Toujours à Lyon, quelques centaines de jeunes ont incendié des poubelles, renversé des scooters, brisé des panneaux publicitaires, lancé des pétards et tagué des vitrines en scandant : « A qui est-ce ? Dont ? C’est à nous de jouer ! », selon un journaliste de l’AFP sur place. La police a répondu en utilisant des gaz lacrymogènes.
A Strasbourg (est), c’est sur la place Kléber que 1.600 manifestants se sont rassemblés. « Nous aussi passerons en force », ont scandé les manifestants. La préfecture fait état de « dégradations » dans le centre-ville, mais pas d’interpellations.
Un millier de personnes ont défilé dans le centre de Lille (nord), et un cortège de quelques centaines s’est dispersé sans heurts à Bordeaux (sud-ouest).
Les motions de censure devraient être examinées à l’Assemblée nationale lundi à partir de 16H00 (15H00 GMT), selon des sources parlementaires, sous réserve de validation juste avant la séance.
Les députés du groupe parlementaire indépendant centriste Liot ont annoncé à l’Assemblée le dépôt d’une motion de censure « transpartisane » du gouvernement, cosignée par des élus du Nupes (gauche radicale).
Le Rassemblement national (extrême droite) a également déposé vendredi une motion de censure, fustigeant une « réforme injuste et inutile ».
Ces démarches sont des réponses à la décision du président Emmanuel Macron de recourir jeudi à l’arme de l’article 49.3 de la Constitution, permettant l’adoption d’un texte sans vote à l’Assemblée, sauf motion de censure. renverser le gouvernement.
Ce choix sur cette réforme des retraites très impopulaire « est l’apogée d’un déni de démocratie inacceptable », affirme notamment la motion de Liot.

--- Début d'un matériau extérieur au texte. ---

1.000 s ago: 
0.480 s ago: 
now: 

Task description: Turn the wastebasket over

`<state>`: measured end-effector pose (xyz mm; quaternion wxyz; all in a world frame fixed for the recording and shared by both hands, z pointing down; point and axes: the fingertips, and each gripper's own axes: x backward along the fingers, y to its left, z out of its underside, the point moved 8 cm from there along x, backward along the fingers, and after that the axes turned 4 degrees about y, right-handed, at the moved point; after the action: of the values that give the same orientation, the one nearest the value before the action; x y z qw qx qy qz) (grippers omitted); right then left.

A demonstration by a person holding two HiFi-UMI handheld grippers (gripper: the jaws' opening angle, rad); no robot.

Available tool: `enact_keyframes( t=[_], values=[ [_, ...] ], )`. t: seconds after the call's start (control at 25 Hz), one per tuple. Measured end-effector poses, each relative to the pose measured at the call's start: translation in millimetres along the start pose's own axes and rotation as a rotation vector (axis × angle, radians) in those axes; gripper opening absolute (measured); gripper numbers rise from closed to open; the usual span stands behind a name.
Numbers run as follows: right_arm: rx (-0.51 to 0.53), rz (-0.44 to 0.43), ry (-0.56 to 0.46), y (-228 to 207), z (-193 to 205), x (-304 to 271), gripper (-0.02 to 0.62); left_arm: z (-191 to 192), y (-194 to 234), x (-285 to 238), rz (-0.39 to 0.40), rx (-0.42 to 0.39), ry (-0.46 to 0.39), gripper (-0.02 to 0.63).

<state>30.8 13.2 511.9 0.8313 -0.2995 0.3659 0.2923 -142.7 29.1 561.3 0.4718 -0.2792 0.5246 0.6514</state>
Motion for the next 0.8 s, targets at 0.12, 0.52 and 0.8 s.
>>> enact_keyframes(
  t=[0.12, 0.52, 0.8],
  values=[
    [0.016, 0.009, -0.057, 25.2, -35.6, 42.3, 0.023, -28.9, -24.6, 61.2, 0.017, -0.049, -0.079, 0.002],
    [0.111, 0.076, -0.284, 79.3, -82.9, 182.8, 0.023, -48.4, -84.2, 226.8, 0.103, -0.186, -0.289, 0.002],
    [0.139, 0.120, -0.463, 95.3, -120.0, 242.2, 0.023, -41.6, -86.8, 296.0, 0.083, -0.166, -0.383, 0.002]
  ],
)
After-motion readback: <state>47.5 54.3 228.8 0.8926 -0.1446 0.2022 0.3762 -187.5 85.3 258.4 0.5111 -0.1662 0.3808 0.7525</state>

Cette motion de censure est celle qui pourrait potentiellement causer le plus de problèmes au gouvernement, en raison de son côté transpartisan.
Vendredi, le secrétaire général du syndicat réformiste CFDT, Laurent Berger, a appelé le président français à « retirer la réforme ».
Pour faire tomber le gouvernement, une motion de censure devra recueillir la majorité absolue à l’Assemblée, soit 287 voix. Cela nécessiterait notamment qu’une trentaine de députés de droite Les Républicains (sur 61) votent la motion du groupe Liot.
Le gouvernement français a choisi de relever l’âge de la retraite de 62 à 64 ans en réponse à la dégradation financière des fonds de pension et au vieillissement de la population.
La France est l’un des pays européens où l’âge légal de départ à la retraite est le plus bas, même si les systèmes de retraite ne sont pas tout à fait comparables.
Cette mesure du recul de l’âge légal de la retraite cristallise la colère. Les enquêtes d’opinion montrent que les Français y sont majoritairement hostiles, même si le nombre de manifestants dans les rues et de grévistes a stagné ou diminué au fil du temps.
Le recours au 49.3 est presque unanimement considéré comme un revers pour Emmanuel Macron, qui a misé une grande partie de son crédit politique sur cette réforme clé de son deuxième quinquennat.
L’intersyndicale a appelé à « des rassemblements syndicaux locaux ce week-end » et à une neuvième « grande journée de grèves et de manifestations le jeudi 23 mars ».
Conséquence épineuse des grèves reconductibles chez les éboueurs, la situation sanitaire à Paris s’aggrave: la barre des 10.000 tonnes de déchets non collectés a été atteinte vendredi, selon l’estimation de la mairie, au douzième jour de grève.
Les quatre syndicats représentatifs de la SNCF ont appelé vendredi à « maintenir la grève » entamée le 7 mars et « à agir massivement le 23 mars » pour s’opposer à la réforme.
La Direction générale de l’aviation civile a demandé lundi aux compagnies aériennes d’annuler 30% de leurs vols à Paris-Orly et 20% à Marseille-Provence (sud-est), en raison du mouvement de grève des contrôleurs aériens contre la réforme des retraites.